Though it may seem like a negative experience at the time, it turns out to be beneficial in the long run. An example was that one of the runners from this tribe won a marathon while he had a gallbladder infection, which are extremely painful. He was able to make it through the marathon because he had experienced much more pain than what he was enduring right then back at home. Adversities are a positive input on a person’s life and they can use the experience from them for future problems. Adversities are positive in To Kill a Mockingbird, as well.

Since Scout learned about how to treat people, it helped her come of age successfully. As said in the famous quote from To Kill a Mockingbird about crawling into someone else’s skin a walking around in it, Atticus tells Scout an important lesson about how to see the world maturely. The lesson Atticus taught her, helped her think more maturely about Tom Robinson’s situation, and to not have prejudice. Her struggle with Walter Cunningham helped her learn a lesson that she used later, and helped her come-of-age. Adversity was a positive impact on Scout Finch’s life.

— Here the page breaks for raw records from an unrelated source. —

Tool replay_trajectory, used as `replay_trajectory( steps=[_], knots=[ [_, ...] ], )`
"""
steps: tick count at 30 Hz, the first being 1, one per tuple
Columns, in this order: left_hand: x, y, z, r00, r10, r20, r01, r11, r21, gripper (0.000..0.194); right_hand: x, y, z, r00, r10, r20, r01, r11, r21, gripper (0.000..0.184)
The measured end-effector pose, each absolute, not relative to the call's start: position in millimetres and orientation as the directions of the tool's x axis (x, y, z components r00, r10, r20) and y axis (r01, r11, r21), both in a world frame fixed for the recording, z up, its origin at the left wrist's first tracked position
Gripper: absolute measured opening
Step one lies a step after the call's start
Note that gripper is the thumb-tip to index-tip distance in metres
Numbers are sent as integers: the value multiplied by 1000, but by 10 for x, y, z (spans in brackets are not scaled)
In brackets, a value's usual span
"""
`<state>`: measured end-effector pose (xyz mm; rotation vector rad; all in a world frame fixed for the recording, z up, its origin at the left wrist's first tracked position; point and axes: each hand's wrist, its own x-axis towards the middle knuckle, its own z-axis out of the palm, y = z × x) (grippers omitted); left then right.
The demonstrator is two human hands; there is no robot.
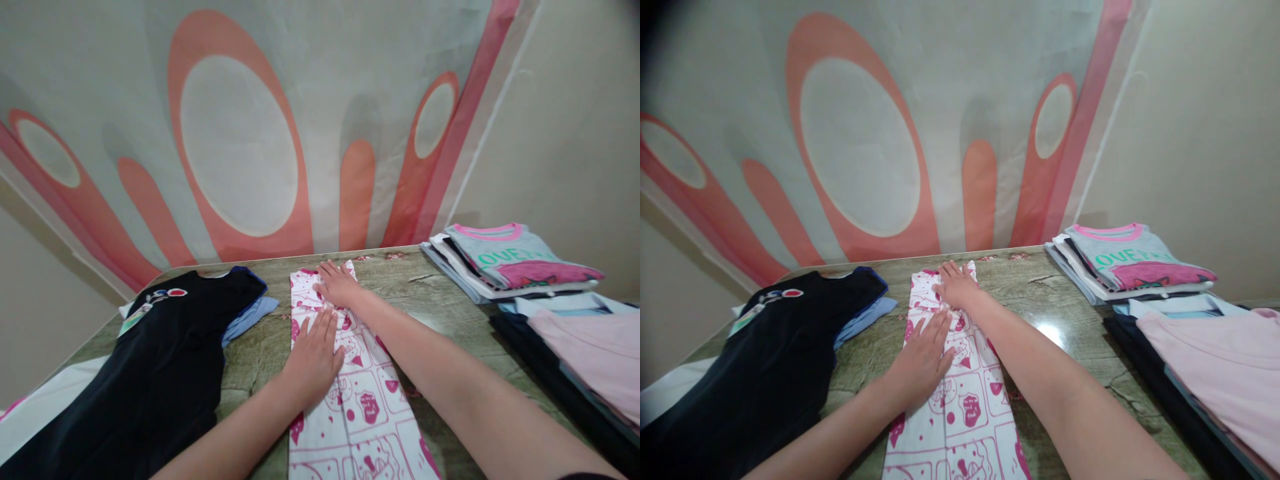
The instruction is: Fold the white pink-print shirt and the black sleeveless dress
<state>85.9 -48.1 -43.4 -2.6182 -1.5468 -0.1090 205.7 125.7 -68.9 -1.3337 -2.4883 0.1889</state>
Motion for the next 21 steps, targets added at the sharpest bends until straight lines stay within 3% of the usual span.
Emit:
replay_trajectory(
  steps=[6, 12, 17, 21],
  knots=[
    [853, -580, -400, 471, 881, 48, 882, -470, -46, 59, 2063, 1273, -624, -527, 838, 144, 795, 546, -267, 67],
    [835, -577, -390, 467, 884, 12, 884, -467, -2, 62, 2176, 1007, -524, -528, 796, 296, 769, 596, -231, 56],
    [833, -566, -425, 474, 880, 11, 880, -474, 23, 64, 2290, 832, -600, -586, 792, 171, 746, 609, -270, 59],
    [851, -516, -444, 504, 863, 34, 862, -505, 38, 66, 2340, 868, -618, -532, 830, 168, 789, 558, -257, 56]
  ],
)
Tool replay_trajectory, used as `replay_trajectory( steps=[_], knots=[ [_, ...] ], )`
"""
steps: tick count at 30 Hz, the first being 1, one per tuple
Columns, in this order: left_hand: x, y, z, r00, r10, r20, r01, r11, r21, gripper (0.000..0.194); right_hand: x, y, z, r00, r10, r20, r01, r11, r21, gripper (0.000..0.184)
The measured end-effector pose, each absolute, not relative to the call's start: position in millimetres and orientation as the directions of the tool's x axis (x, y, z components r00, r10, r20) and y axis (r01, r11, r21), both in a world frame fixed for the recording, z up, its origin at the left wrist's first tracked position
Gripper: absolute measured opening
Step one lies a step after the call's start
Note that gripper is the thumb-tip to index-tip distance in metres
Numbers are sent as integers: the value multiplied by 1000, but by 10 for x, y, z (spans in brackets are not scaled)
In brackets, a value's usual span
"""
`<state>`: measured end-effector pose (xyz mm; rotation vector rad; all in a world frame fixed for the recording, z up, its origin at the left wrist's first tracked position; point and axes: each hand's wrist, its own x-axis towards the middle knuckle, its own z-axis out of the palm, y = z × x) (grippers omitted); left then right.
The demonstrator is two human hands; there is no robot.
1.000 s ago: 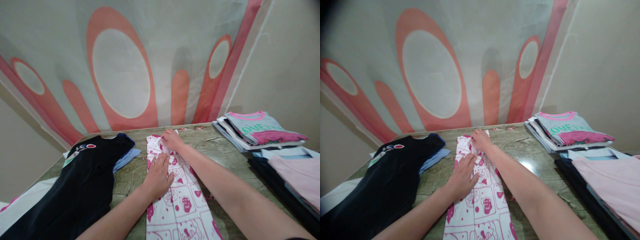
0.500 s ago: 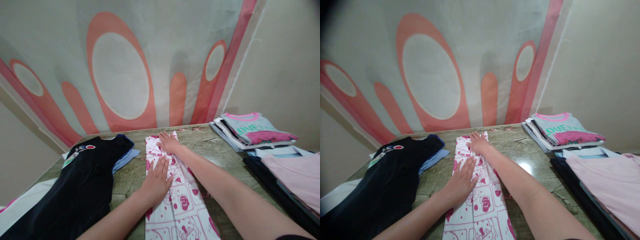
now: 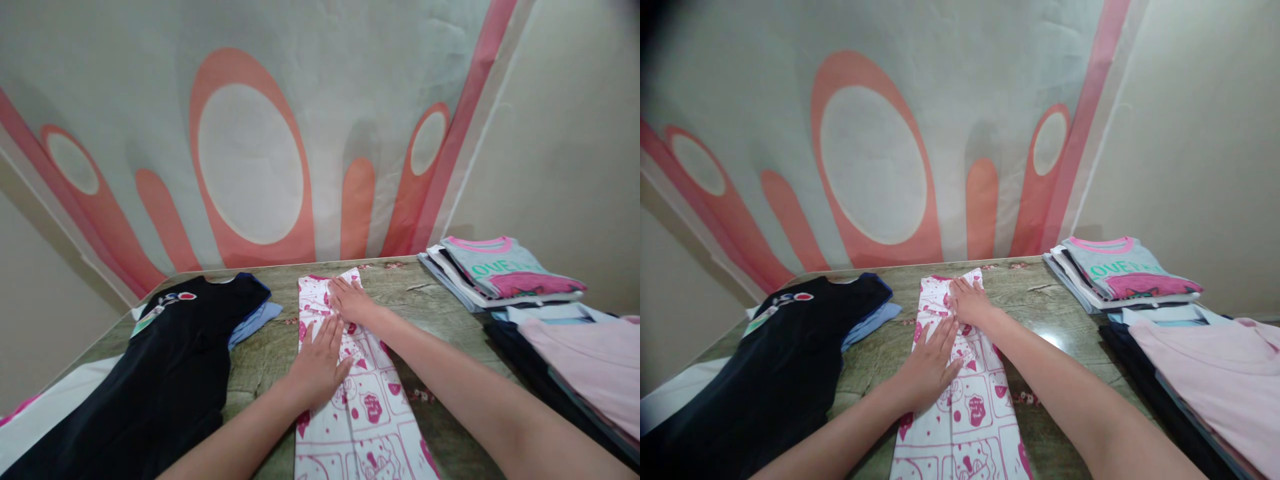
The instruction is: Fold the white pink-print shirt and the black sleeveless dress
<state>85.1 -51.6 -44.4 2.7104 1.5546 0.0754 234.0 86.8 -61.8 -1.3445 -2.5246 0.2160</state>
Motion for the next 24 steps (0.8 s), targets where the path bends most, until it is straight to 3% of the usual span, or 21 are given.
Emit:
replay_trajectory(
  steps=[12, 16, 19, 21, 24],
  knots=[
    [870, -589, -438, 538, 838, 90, 833, -545, 94, 64, 2562, 1069, -658, -421, 895, 149, 875, 444, -195, 54],
    [854, -661, -428, 524, 847, 90, 840, -532, 105, 61, 2672, 935, -555, -345, 908, 239, 898, 393, -197, 50],
    [836, -668, -406, 521, 850, 70, 841, -526, 129, 60, 2758, 622, -527, -455, 825, 334, 818, 536, -209, 49],
    [822, -660, -401, 531, 846, 53, 834, -533, 144, 59, 2797, 379, -550, -593, 748, 299, 713, 660, -236, 48],
    [808, -645, -410, 532, 845, 47, 833, -532, 153, 58, 2827, 130, -584, -649, 723, 239, 658, 690, -302, 47]
  ],
)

Conclusion: Next time that someone is experiencing an adversity, they should not only see the bad, they should look at the good as well. Adversities help shape people into who they are and how they act. Though the situation may seem bad at the time, it most definitely helps the person out in the long run. Things like adversities cause people to be more resilient, more intelligible, and stronger mentally and sometimes physically. Adversities work beneficially toward a person, and people should stop thinking of them as only negative.